## WORK ORDER
In the listing that follows, the range to quote begins at the line that has "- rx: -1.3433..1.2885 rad" and ends after the line that has "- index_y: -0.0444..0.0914"; quote it verbatim and add nothing.
"""
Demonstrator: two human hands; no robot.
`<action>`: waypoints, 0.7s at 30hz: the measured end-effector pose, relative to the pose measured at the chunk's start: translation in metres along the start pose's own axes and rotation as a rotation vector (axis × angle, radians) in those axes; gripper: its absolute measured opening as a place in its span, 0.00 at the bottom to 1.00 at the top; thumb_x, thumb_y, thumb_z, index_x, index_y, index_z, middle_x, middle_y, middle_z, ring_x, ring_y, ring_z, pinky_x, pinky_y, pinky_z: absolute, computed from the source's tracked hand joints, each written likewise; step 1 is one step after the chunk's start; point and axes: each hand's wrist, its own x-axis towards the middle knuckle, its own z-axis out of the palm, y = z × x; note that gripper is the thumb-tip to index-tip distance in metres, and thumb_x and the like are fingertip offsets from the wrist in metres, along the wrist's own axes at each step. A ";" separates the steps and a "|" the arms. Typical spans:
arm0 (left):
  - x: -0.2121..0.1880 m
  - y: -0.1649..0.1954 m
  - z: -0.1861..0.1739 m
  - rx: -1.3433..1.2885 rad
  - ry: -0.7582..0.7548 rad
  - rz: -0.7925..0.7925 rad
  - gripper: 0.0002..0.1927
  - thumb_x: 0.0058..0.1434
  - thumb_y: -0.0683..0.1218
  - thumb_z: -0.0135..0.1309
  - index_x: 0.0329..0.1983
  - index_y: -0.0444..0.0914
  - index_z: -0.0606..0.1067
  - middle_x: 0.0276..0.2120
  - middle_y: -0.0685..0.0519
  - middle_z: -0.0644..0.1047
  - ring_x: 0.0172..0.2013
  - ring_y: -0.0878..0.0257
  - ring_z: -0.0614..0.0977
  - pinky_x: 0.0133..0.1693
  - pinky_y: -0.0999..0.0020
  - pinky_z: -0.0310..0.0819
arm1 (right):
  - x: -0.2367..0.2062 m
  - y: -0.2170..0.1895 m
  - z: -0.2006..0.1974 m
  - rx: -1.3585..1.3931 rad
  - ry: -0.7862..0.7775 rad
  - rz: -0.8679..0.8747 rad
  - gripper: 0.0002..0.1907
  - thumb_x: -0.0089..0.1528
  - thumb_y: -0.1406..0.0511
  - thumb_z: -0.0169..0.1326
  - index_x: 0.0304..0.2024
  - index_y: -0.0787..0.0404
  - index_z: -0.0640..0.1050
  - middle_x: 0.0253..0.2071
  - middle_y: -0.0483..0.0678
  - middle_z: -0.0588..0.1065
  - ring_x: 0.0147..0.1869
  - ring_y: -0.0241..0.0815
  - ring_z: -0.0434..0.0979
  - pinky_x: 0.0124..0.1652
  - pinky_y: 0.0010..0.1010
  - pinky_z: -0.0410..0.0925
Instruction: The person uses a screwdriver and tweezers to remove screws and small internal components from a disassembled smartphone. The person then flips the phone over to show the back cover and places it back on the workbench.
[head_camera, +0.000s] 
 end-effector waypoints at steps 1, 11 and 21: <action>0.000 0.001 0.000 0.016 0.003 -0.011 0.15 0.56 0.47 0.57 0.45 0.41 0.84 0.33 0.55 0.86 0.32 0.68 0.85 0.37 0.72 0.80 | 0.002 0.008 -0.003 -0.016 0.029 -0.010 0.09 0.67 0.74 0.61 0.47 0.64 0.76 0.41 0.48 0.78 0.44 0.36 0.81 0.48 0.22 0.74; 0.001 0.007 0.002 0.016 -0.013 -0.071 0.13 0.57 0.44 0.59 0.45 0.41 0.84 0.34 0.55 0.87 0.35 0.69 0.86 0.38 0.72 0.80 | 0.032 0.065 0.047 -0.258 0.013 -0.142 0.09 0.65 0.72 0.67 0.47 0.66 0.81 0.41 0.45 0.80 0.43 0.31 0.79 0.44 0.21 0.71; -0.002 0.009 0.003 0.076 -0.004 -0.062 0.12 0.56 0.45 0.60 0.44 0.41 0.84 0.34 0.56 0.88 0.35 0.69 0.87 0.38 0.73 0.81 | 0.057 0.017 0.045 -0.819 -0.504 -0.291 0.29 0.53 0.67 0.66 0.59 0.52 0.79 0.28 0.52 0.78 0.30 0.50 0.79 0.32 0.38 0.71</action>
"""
## PROBLEM SOLUTION
  - rx: -1.3433..1.2885 rad
  - ry: -0.7582..0.7548 rad
  - rz: -0.7925..0.7925 rad
  - gripper: 0.0002..0.1927
  - thumb_x: 0.0058..0.1434
  - thumb_y: -0.0683..0.1218
  - thumb_z: -0.0135..0.1309
  - index_x: 0.0329..0.1983
  - index_y: -0.0444..0.0914

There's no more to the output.